Prompt:
Look through the data that follows and copy each line with the string "pouch".

(Data entries)

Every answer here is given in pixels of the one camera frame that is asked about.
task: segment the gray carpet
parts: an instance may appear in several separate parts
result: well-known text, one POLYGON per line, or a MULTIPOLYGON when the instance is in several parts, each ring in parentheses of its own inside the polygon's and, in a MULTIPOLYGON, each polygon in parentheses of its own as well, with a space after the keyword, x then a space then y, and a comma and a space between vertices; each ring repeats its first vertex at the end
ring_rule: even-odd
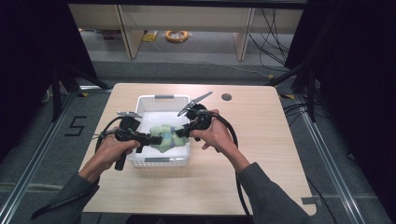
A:
MULTIPOLYGON (((268 78, 251 72, 242 72, 230 67, 213 64, 185 64, 185 63, 105 63, 95 62, 94 67, 99 78, 108 83, 143 82, 143 83, 196 83, 196 84, 231 84, 231 85, 262 85, 268 78)), ((282 73, 270 71, 258 65, 237 65, 244 70, 259 71, 265 75, 273 74, 276 77, 282 73)), ((291 93, 290 85, 293 78, 278 85, 280 94, 291 93)), ((81 85, 89 85, 79 79, 81 85)), ((87 97, 77 97, 66 113, 66 117, 55 140, 50 145, 49 152, 40 166, 32 186, 43 184, 49 189, 29 189, 17 209, 11 223, 28 223, 29 216, 40 206, 44 205, 56 194, 56 188, 61 187, 70 175, 78 171, 85 155, 86 148, 94 129, 106 105, 109 93, 90 93, 87 97), (84 126, 80 136, 65 136, 67 133, 76 133, 69 125, 75 116, 85 116, 75 123, 84 126)), ((296 104, 295 100, 282 99, 283 106, 296 104)), ((359 166, 346 157, 347 148, 342 137, 337 134, 336 127, 327 117, 323 106, 316 107, 317 125, 325 139, 337 165, 342 171, 347 185, 359 203, 360 209, 367 223, 390 223, 378 199, 362 175, 359 166)), ((52 103, 49 101, 35 114, 35 119, 23 132, 23 141, 13 148, 6 159, 0 164, 0 200, 7 197, 10 189, 7 183, 18 181, 24 167, 35 152, 45 131, 50 126, 52 103)), ((335 214, 338 223, 350 223, 347 212, 341 203, 337 192, 332 185, 327 170, 318 154, 318 150, 305 127, 303 118, 298 114, 288 117, 292 122, 290 130, 297 146, 306 175, 313 181, 323 195, 325 201, 335 214)), ((316 198, 318 193, 312 189, 316 198)), ((128 214, 95 214, 84 213, 83 223, 124 223, 128 214)), ((312 216, 314 223, 332 223, 329 211, 324 205, 318 205, 317 213, 312 216)))

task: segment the small green object
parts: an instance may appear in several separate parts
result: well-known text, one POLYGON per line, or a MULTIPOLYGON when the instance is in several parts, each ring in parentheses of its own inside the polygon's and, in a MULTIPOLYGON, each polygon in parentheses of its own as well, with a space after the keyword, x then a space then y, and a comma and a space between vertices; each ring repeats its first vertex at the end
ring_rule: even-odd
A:
POLYGON ((150 128, 149 133, 153 137, 162 137, 160 145, 150 145, 159 150, 161 153, 174 147, 183 147, 189 142, 187 137, 179 137, 176 134, 177 130, 183 129, 183 126, 173 126, 164 124, 163 126, 155 126, 150 128))

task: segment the wooden table
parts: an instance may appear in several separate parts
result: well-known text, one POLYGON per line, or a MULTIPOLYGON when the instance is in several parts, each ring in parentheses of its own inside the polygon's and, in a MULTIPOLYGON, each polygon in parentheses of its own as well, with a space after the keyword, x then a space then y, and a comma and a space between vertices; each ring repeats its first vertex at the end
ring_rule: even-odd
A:
MULTIPOLYGON (((208 109, 218 109, 233 125, 239 148, 247 159, 256 161, 297 204, 314 215, 316 206, 302 203, 302 198, 312 194, 273 87, 117 84, 95 133, 101 132, 117 116, 117 111, 134 111, 140 95, 187 94, 194 99, 208 91, 213 94, 201 103, 208 109), (231 94, 232 100, 222 100, 223 93, 231 94)), ((215 149, 201 150, 203 143, 191 139, 186 167, 137 169, 127 161, 121 172, 113 168, 105 171, 101 188, 84 212, 244 215, 233 167, 215 149)), ((95 144, 96 140, 92 140, 82 164, 92 156, 95 144)))

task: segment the silver floor rail
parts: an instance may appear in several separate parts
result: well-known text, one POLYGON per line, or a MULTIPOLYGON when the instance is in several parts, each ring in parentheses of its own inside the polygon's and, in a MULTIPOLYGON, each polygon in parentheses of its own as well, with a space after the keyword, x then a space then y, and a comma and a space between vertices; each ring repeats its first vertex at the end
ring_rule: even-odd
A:
MULTIPOLYGON (((303 104, 304 100, 301 95, 296 95, 296 100, 298 104, 303 104)), ((347 187, 347 183, 342 177, 340 170, 332 158, 332 154, 327 148, 319 130, 318 126, 315 122, 311 121, 311 118, 307 115, 307 113, 303 113, 304 122, 309 132, 311 133, 312 138, 314 139, 315 145, 317 146, 320 157, 323 159, 325 167, 332 179, 332 182, 335 186, 335 189, 340 196, 341 202, 343 203, 346 212, 349 216, 351 223, 365 223, 363 216, 361 215, 361 210, 358 207, 355 199, 352 196, 349 188, 347 187)))
POLYGON ((55 134, 62 124, 62 121, 64 120, 64 114, 66 113, 67 108, 71 105, 76 96, 76 92, 69 92, 67 94, 63 103, 64 109, 62 110, 62 113, 49 126, 49 129, 44 135, 44 138, 41 140, 41 143, 35 151, 35 154, 33 155, 32 159, 30 159, 14 189, 8 195, 6 202, 3 203, 0 211, 0 220, 2 224, 8 224, 14 216, 14 213, 17 210, 26 190, 28 189, 30 182, 40 167, 41 162, 44 160, 44 157, 50 148, 50 144, 52 143, 55 134))

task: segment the hand
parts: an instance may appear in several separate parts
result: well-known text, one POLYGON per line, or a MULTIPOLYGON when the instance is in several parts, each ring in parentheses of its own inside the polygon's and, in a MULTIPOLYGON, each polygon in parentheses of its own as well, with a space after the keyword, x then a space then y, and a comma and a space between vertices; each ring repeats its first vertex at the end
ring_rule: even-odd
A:
MULTIPOLYGON (((211 112, 219 114, 217 109, 211 112)), ((212 118, 211 124, 206 130, 193 130, 190 132, 191 137, 199 137, 205 141, 202 149, 214 147, 219 152, 222 152, 225 157, 233 165, 237 173, 244 170, 250 165, 245 156, 238 150, 233 143, 233 139, 227 130, 227 127, 218 119, 212 118)))
POLYGON ((131 154, 136 147, 140 147, 140 143, 135 140, 120 142, 114 134, 109 134, 78 174, 93 183, 103 171, 120 159, 122 152, 131 154))

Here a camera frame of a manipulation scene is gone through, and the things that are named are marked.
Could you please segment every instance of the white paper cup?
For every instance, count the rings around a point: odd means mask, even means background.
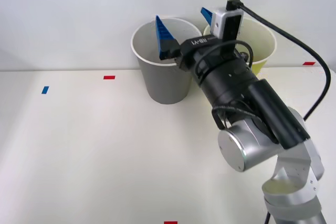
[[[180,44],[202,35],[196,26],[179,18],[162,18],[162,22]],[[161,61],[157,43],[154,20],[140,26],[131,39],[148,94],[161,104],[180,102],[189,92],[191,75],[179,69],[173,59]]]
[[[243,18],[237,39],[248,43],[253,50],[252,72],[257,75],[266,61],[277,50],[277,39],[274,33],[266,26],[251,18]],[[204,29],[203,35],[210,34],[210,26]],[[239,52],[247,52],[242,45],[236,46]]]

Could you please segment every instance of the black cable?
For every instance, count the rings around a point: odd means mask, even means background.
[[[260,117],[258,117],[257,115],[251,113],[251,112],[248,112],[246,110],[242,110],[240,108],[237,108],[237,107],[234,107],[234,106],[230,106],[230,105],[219,105],[219,106],[214,106],[212,108],[213,111],[217,111],[217,110],[224,110],[225,112],[235,112],[235,113],[240,113],[240,114],[243,114],[245,116],[249,116],[251,118],[257,118],[259,120]]]
[[[329,86],[330,86],[330,82],[331,82],[331,73],[330,73],[330,70],[328,68],[328,65],[321,58],[321,56],[319,56],[313,49],[311,49],[309,46],[307,46],[305,43],[303,43],[299,39],[295,38],[294,36],[290,35],[286,31],[280,29],[279,27],[273,25],[272,23],[268,22],[264,18],[260,17],[258,14],[256,14],[255,12],[253,12],[252,10],[250,10],[249,8],[247,8],[242,2],[237,2],[235,4],[239,8],[241,8],[243,11],[245,11],[247,14],[249,14],[251,17],[253,17],[256,20],[258,20],[260,23],[264,24],[265,26],[268,26],[269,28],[273,29],[277,33],[279,33],[282,36],[284,36],[286,39],[292,41],[293,43],[297,44],[299,47],[301,47],[302,49],[304,49],[305,51],[307,51],[309,54],[311,54],[317,60],[317,62],[323,68],[323,70],[325,72],[325,75],[326,75],[326,84],[324,85],[323,91],[322,91],[321,95],[319,96],[319,98],[317,99],[317,101],[309,109],[309,111],[307,112],[307,114],[303,117],[304,120],[307,120],[308,117],[316,109],[316,107],[321,103],[321,101],[323,100],[323,98],[326,96],[326,94],[328,92],[328,89],[329,89]]]
[[[226,42],[223,42],[223,43],[220,43],[220,44],[216,44],[216,45],[210,47],[208,50],[206,50],[206,51],[204,52],[204,54],[202,55],[202,57],[200,58],[200,60],[195,64],[195,69],[194,69],[194,71],[195,71],[195,75],[196,75],[197,77],[199,77],[200,73],[198,73],[198,68],[199,68],[199,66],[200,66],[200,63],[201,63],[206,57],[208,57],[213,51],[217,50],[218,48],[222,48],[222,47],[230,46],[230,45],[232,45],[232,44],[234,44],[234,45],[235,45],[235,44],[240,44],[240,45],[243,45],[243,46],[245,46],[245,47],[247,48],[247,50],[248,50],[248,52],[249,52],[249,54],[250,54],[250,57],[249,57],[249,58],[250,58],[250,61],[249,61],[248,67],[251,68],[252,63],[253,63],[253,51],[252,51],[251,46],[250,46],[248,43],[246,43],[246,42],[244,42],[244,41],[242,41],[242,40],[229,40],[229,41],[226,41]]]
[[[264,224],[268,224],[270,218],[271,218],[271,214],[269,212],[267,212]]]

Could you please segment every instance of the tabletop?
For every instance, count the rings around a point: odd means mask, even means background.
[[[258,77],[301,115],[325,82],[319,67]],[[328,223],[336,223],[334,80],[307,121],[325,167],[318,196]],[[276,158],[245,173],[230,168],[197,85],[174,105],[151,100],[139,70],[0,72],[0,90],[1,224],[264,223],[261,186]]]

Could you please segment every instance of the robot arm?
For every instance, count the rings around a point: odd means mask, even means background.
[[[180,69],[191,72],[213,107],[219,148],[233,169],[244,172],[278,155],[275,172],[262,187],[276,223],[324,224],[316,196],[324,172],[320,156],[298,112],[252,73],[252,49],[236,40],[244,14],[237,3],[228,0],[213,14],[203,8],[211,35],[181,45],[157,17],[160,59],[174,58]],[[249,67],[236,44],[249,51]]]

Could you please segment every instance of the cup rim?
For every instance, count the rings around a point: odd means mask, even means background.
[[[193,28],[195,28],[195,30],[197,30],[197,32],[199,33],[200,36],[202,36],[202,32],[192,23],[184,20],[184,19],[181,19],[181,18],[170,18],[170,17],[167,17],[167,18],[161,18],[161,20],[164,20],[164,19],[171,19],[171,20],[178,20],[178,21],[182,21],[184,23],[187,23],[188,25],[191,25]],[[172,66],[177,66],[177,63],[168,63],[168,64],[164,64],[164,63],[156,63],[156,62],[151,62],[149,60],[146,60],[144,58],[142,58],[135,50],[134,48],[134,45],[133,45],[133,40],[134,40],[134,37],[136,35],[136,33],[145,25],[147,24],[150,24],[152,23],[153,21],[155,21],[155,19],[151,20],[150,22],[147,22],[145,24],[142,24],[141,26],[139,26],[133,33],[132,37],[131,37],[131,48],[132,48],[132,51],[133,53],[139,58],[141,59],[142,61],[148,63],[148,64],[151,64],[151,65],[155,65],[155,66],[160,66],[160,67],[172,67]]]
[[[272,55],[275,54],[275,52],[276,52],[276,50],[277,50],[277,48],[278,48],[277,38],[275,37],[275,35],[274,35],[274,33],[273,33],[273,31],[272,31],[271,29],[269,29],[267,26],[265,26],[264,24],[260,23],[259,21],[255,20],[255,19],[253,19],[253,18],[250,18],[250,17],[247,17],[247,18],[243,17],[243,19],[247,19],[247,20],[249,20],[249,21],[252,21],[252,22],[254,22],[254,23],[258,23],[259,25],[262,25],[262,26],[265,27],[265,28],[269,31],[269,33],[272,35],[272,37],[273,37],[273,39],[274,39],[274,49],[273,49],[272,53],[271,53],[269,56],[267,56],[265,59],[262,59],[262,60],[253,62],[253,63],[252,63],[252,66],[253,66],[253,65],[256,65],[256,64],[263,63],[264,61],[267,61]]]

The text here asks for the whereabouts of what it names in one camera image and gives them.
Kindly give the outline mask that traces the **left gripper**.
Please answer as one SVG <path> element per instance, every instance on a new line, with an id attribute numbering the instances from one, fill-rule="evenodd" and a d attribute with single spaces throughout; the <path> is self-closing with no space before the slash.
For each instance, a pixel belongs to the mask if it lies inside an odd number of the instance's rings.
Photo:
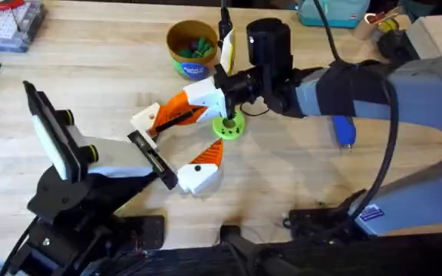
<path id="1" fill-rule="evenodd" d="M 74 126 L 62 133 L 36 127 L 51 166 L 38 180 L 28 210 L 51 225 L 78 224 L 111 216 L 157 179 L 168 189 L 178 183 L 184 192 L 198 193 L 220 168 L 223 140 L 181 166 L 176 175 L 147 132 L 159 109 L 153 103 L 135 114 L 130 123 L 137 131 L 126 141 L 83 136 Z"/>

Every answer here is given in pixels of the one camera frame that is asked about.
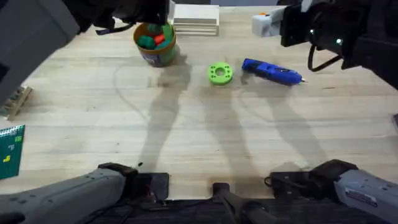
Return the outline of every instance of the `red ball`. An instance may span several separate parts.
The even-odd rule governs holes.
[[[163,34],[157,35],[154,39],[156,45],[159,45],[164,41],[164,35]]]

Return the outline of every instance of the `green board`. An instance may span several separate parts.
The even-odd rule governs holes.
[[[25,125],[0,130],[0,179],[19,173]]]

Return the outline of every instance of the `green plastic ring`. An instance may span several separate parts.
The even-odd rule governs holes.
[[[207,68],[207,77],[214,85],[225,85],[232,80],[233,71],[230,65],[225,62],[217,62]]]

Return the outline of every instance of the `blue hot glue gun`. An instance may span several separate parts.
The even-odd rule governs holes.
[[[261,62],[253,59],[244,59],[242,69],[254,73],[256,76],[283,85],[296,85],[305,82],[303,77],[294,70],[279,67],[277,65]]]

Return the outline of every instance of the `black cable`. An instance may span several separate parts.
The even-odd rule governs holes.
[[[106,212],[110,211],[113,208],[117,208],[117,207],[122,207],[125,206],[126,203],[116,203],[114,205],[108,206],[106,208],[102,208],[101,210],[97,210],[96,212],[102,211],[99,214],[95,215],[93,218],[91,218],[91,220],[88,220],[85,224],[89,224],[92,223],[93,221],[95,221],[97,218],[103,216]]]
[[[95,32],[97,33],[97,35],[114,34],[114,33],[117,33],[117,32],[122,32],[122,31],[128,30],[128,29],[132,28],[133,26],[134,26],[134,24],[127,24],[127,25],[125,25],[123,27],[96,30]]]
[[[311,48],[310,48],[310,53],[308,55],[308,69],[311,72],[319,72],[320,70],[322,70],[322,69],[334,64],[335,62],[339,61],[340,59],[342,59],[341,56],[337,55],[336,57],[334,57],[334,58],[330,59],[329,61],[319,65],[318,67],[313,68],[313,55],[314,55],[314,52],[315,52],[315,45],[312,45]]]
[[[174,211],[175,212],[175,211],[183,210],[183,209],[186,209],[186,208],[194,207],[194,206],[197,206],[197,205],[201,205],[201,204],[206,203],[206,202],[208,202],[209,200],[212,200],[212,199],[213,198],[209,198],[209,199],[206,199],[206,200],[201,200],[201,201],[199,201],[197,203],[192,203],[190,205],[185,205],[185,206],[181,206],[181,207],[177,207],[177,208],[164,206],[164,207],[157,207],[157,208],[137,207],[137,209],[139,209],[139,210],[141,210],[143,212],[163,212],[163,211]]]
[[[278,180],[280,182],[283,182],[283,183],[285,183],[287,185],[290,185],[292,187],[296,187],[298,189],[306,189],[307,188],[307,186],[305,186],[305,185],[296,184],[295,182],[292,182],[292,181],[289,181],[289,180],[286,180],[286,179],[282,179],[282,178],[278,178],[278,177],[266,177],[264,179],[264,183],[267,185],[267,187],[272,187],[272,184],[268,183],[268,180],[271,180],[271,181],[272,180]]]
[[[201,204],[204,204],[204,203],[206,203],[206,202],[208,202],[208,201],[210,201],[210,200],[212,200],[213,198],[209,198],[209,199],[206,199],[206,200],[201,200],[201,201],[199,201],[199,202],[197,202],[197,203],[193,203],[193,204],[190,204],[190,205],[185,205],[185,206],[182,206],[182,207],[178,207],[178,208],[173,208],[173,209],[165,209],[165,210],[151,210],[151,209],[146,209],[146,208],[141,208],[140,206],[137,206],[137,205],[134,205],[134,204],[130,204],[130,203],[126,203],[126,205],[130,205],[130,206],[132,206],[133,208],[130,210],[130,212],[128,213],[128,214],[126,214],[124,217],[123,217],[123,219],[121,220],[121,222],[119,223],[119,224],[124,224],[129,218],[132,218],[132,217],[130,217],[131,216],[131,214],[134,212],[134,210],[135,209],[138,209],[138,210],[141,210],[141,211],[143,211],[143,212],[163,212],[163,211],[173,211],[173,212],[176,212],[176,211],[180,211],[180,210],[183,210],[183,209],[186,209],[186,208],[190,208],[190,207],[194,207],[194,206],[197,206],[197,205],[201,205]],[[190,216],[190,220],[195,216],[195,214],[197,213],[197,209],[194,211],[194,213]]]
[[[131,218],[131,214],[134,212],[135,208],[131,208],[131,210],[123,217],[123,219],[119,222],[119,224],[124,224],[127,219]]]
[[[236,223],[236,220],[235,220],[234,213],[232,212],[232,209],[231,209],[231,207],[229,206],[228,202],[227,202],[225,199],[223,199],[222,197],[218,197],[218,198],[219,198],[219,199],[221,200],[221,202],[223,203],[223,205],[224,205],[224,207],[225,207],[225,210],[226,210],[226,213],[227,213],[228,216],[231,218],[232,222],[233,222],[234,224],[237,224],[237,223]]]

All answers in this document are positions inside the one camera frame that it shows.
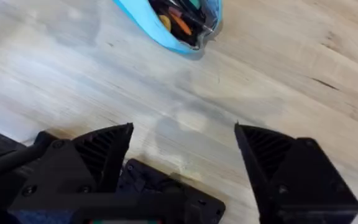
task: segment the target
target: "textured grille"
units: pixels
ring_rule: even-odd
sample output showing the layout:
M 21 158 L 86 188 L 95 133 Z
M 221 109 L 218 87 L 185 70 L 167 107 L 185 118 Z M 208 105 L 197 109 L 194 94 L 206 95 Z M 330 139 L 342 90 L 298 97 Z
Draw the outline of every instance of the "textured grille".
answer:
M 270 180 L 292 146 L 292 138 L 265 129 L 244 127 L 251 147 L 266 177 Z

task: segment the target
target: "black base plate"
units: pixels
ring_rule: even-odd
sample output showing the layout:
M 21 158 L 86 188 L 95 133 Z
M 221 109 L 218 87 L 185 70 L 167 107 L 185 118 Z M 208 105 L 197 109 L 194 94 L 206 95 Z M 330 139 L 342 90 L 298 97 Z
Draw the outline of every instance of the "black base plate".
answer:
M 177 193 L 186 197 L 185 210 L 196 211 L 191 222 L 217 224 L 226 209 L 225 204 L 194 187 L 179 182 L 135 159 L 130 159 L 122 170 L 116 193 Z

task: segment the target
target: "vent slot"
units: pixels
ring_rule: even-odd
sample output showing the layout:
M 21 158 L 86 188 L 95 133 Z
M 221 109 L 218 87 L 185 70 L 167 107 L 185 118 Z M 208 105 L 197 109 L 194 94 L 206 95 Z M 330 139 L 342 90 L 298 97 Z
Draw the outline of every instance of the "vent slot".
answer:
M 270 180 L 285 160 L 293 139 L 266 129 L 246 126 L 243 130 L 259 166 Z
M 116 140 L 114 137 L 119 131 L 124 131 L 124 129 L 96 131 L 81 136 L 75 141 L 76 150 L 97 183 L 101 181 L 109 151 Z

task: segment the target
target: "wooden floor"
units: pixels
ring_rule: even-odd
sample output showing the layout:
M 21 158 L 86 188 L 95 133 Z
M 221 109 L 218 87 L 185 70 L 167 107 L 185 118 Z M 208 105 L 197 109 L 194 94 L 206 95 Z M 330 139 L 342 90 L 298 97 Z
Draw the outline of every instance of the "wooden floor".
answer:
M 221 223 L 258 223 L 237 121 L 317 139 L 358 198 L 358 0 L 224 0 L 191 57 L 110 0 L 0 0 L 0 133 L 133 122 L 128 157 L 223 200 Z

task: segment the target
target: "blue pouch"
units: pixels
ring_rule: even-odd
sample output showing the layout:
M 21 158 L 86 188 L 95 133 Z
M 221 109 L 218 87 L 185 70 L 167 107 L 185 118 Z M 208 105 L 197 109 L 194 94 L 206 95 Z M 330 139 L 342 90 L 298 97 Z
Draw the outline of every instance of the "blue pouch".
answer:
M 162 46 L 182 53 L 196 53 L 203 46 L 203 40 L 210 32 L 199 35 L 196 47 L 178 40 L 162 24 L 149 0 L 113 0 L 133 21 L 135 21 L 153 40 Z M 208 8 L 207 17 L 212 30 L 216 30 L 222 20 L 222 0 L 201 0 Z

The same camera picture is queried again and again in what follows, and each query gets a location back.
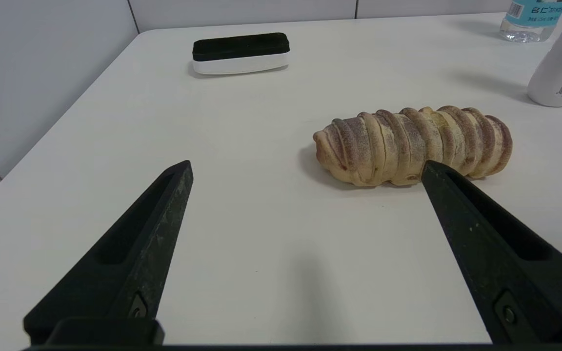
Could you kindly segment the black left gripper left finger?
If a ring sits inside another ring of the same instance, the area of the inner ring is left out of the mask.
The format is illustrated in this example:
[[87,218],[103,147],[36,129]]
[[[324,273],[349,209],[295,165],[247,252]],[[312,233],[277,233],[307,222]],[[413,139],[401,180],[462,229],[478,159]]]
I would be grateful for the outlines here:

Solution to this problem:
target: "blue pouch"
Draw the outline of every instance of the "blue pouch".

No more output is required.